A liturgia deste vigésimo
terceiro domingo do tempo comum nos propõe Mateus 18,15-20 para o Evangelho. O
capítulo dezoito do Evangelho segundo Mateus é composto pelo quarto dos cinco
grandes discursos de Jesus apresentados nesse Evangelho. Esse discurso é dirigido
especialmente aos discípulos, e trata das relações entre os membros da
comunidade, por isso é comumente chamado de “discurso comunitário” ou “discurso
eclesial”. O ensinamento de Jesus nesse discurso tem como primeiro objetivo
apresentar a comunidade cristã como uma comunidade de iguais, marcada pelo
amor, humildade e perdão recíprocos.
Como o texto que a liturgia
oferece não compreende o início do discurso, convém retornarmos ao início para
contextualizá-lo e, assim, compreendermos melhor. Ora, o discurso é a resposta de Jesus a uma
pergunta absurda dos discípulos, conforme o primeiro versículo do capítulo: “Os
discípulos aproximaram-se de Jesus e perguntaram-lhe: ‘Quem é o maior no Reino
dos céus?” (18,1). A pergunta é absurda para Jesus porque ela revela que os
discípulos ainda não haviam compreendido quase nada do Reino dos céus. Desde o
início da sua pregação, Jesus tinha apresentado o Reino dos céus como uma
sociedade alternativa ao sistema vigente, sem relações de poder, nem hierarquia
entre os seus membros. Se os discípulos ainda perguntavam quem era o maior, é
porque ainda não haviam compreendido nem aceitado essa proposta.

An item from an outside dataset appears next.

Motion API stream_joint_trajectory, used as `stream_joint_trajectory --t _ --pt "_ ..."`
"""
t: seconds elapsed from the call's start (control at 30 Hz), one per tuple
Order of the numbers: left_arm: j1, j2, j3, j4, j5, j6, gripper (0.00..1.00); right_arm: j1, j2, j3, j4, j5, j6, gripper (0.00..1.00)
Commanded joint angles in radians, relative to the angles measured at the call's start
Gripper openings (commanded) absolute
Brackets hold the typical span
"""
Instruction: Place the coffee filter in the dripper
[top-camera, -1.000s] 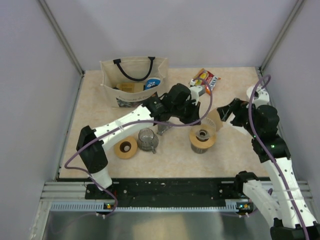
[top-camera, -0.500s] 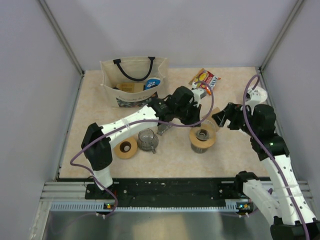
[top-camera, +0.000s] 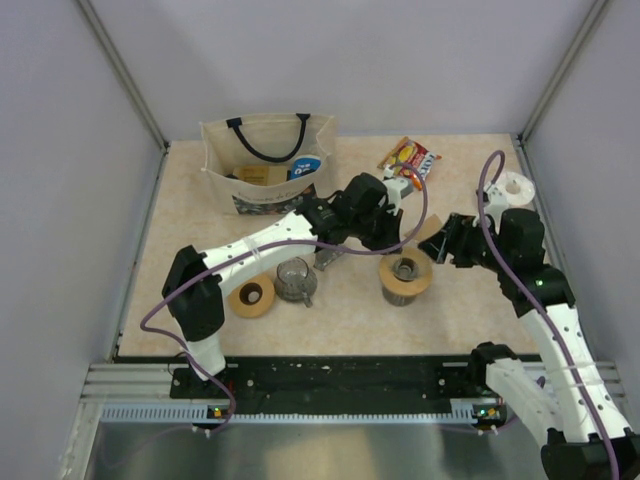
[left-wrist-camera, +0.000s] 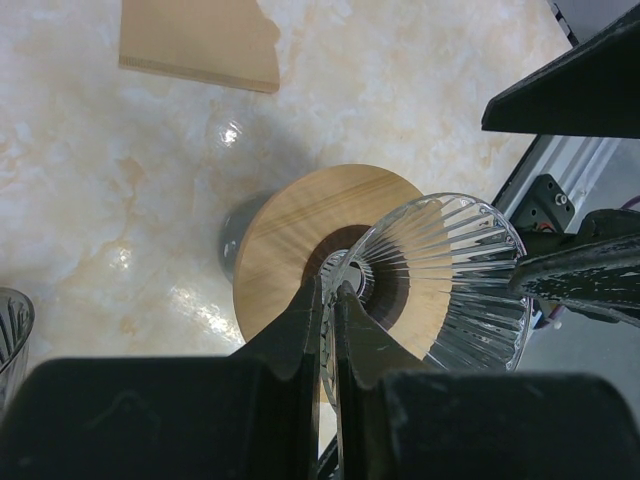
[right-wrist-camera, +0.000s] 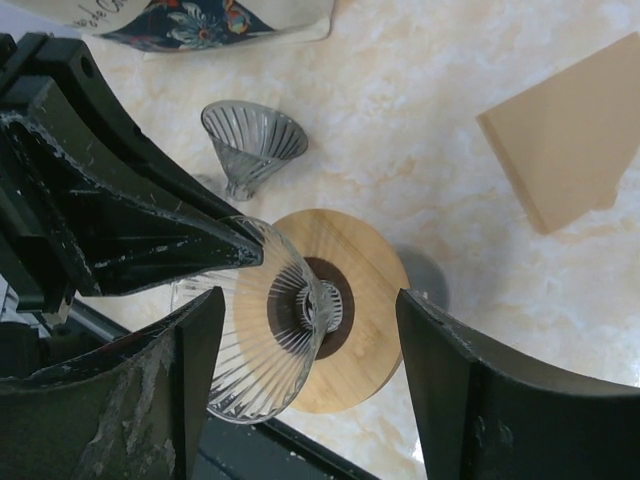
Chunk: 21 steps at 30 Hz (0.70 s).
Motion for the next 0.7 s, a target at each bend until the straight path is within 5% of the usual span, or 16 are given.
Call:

Além da introdução ao discurso,
é importante recordar também que, pouco antes, Jesus havia feito o segundo
anúncio da paixão (cf. Mt 17,22-23). Por incrível que pareça, quanto mais Jesus
falava em cruz, perseguição e sofrimento, mais os discípulos alimentavam seus
sonhos de grandeza e poder (cf. Mt 20,20-28), demonstrando que não estavam
ainda vivendo segundo as bem-aventuranças (cf. Mt 5,1-12). Sem dúvidas, essa
era também a crise da comunidade de Mateus, cerca de quatro décadas após a
morte de Jesus. A tendência hierarquizante era cada vez mais forte, por isso o
evangelista faz questão de recordar às palavras de Jesus contrárias a essa
tendência.
Voltando para o discurso em si,
convém ainda recordar que o trecho proposto pela liturgia é precedido pela
parábola da ovelha perdida (cf. 18,10-14). Assim, podemos dizer que o nosso texto
é uma espécie de explicação da parábola, uma vez que, ao tratar da correção
fraterna, o texto evidencia o esforço da comunidade para que o perdão e a
reconciliação aconteçam. Os membros da comunidade devem esforçar-se ao máximo
para refletirem em suas vidas o esforço do Pai: “Vosso Pai, que está nos
céus, não quer que se perca nenhum destes pequeninos” (18,14). Ora, para
que nenhum dos pequeninos se perca, a comunidade não pode medir esforços; deve
empenhar-se com todos os meios disponíveis para que prevaleça o amor, o perdão
e haja a reconciliação.
Feita a devida
contextualização, voltamos a nossa atenção para o nosso texto específico
(18,15-20), o qual funciona como uma expécie de explicação da parábola que o
precede, como afirmamos antes. Eis o primeiro versículo: “Se o teu irmão
pecar contra ti, vai corrigi-lo, mas em particular, a sós contigo! Se ele te
ouvir, tu ganhaste o teu irmão.” (v. 15). A possibilidade do pecado e da
ofensa já deixa muito claro que a comunidade não é perfeita, pois seus membros
também não são perfeitos. Não obstante as imperfeições, a comunidade é, antes
de tudo, um espaço fraterno, pois seus membros são todos irmãos. De fato, uma
das informações e ensinamentos mais importantes desse versículo é o uso da
palavra irmão (em grego: avdelfo,j – adelfós). Independentemente da falta cometida, a
fraternidade, como regra básica da comunidade cristã, deve ser buscada em todas
as circunstâncias. A correção em particular é o primeiro recurso: nada de
exposição e humilhação; entre irmãos, deve haver liberdade para perceber juntos
o erro e a necessidade de correção para o bem da comunidade. Não é a posição de
um superior para com um subalterno, mas de um irmão que busca outro irmão para
recompor a unidade da comunidade. Ganhar o irmão significa recuperá-lo para a
comunidade, ou seja, reatar com ele os laços de fraternidade.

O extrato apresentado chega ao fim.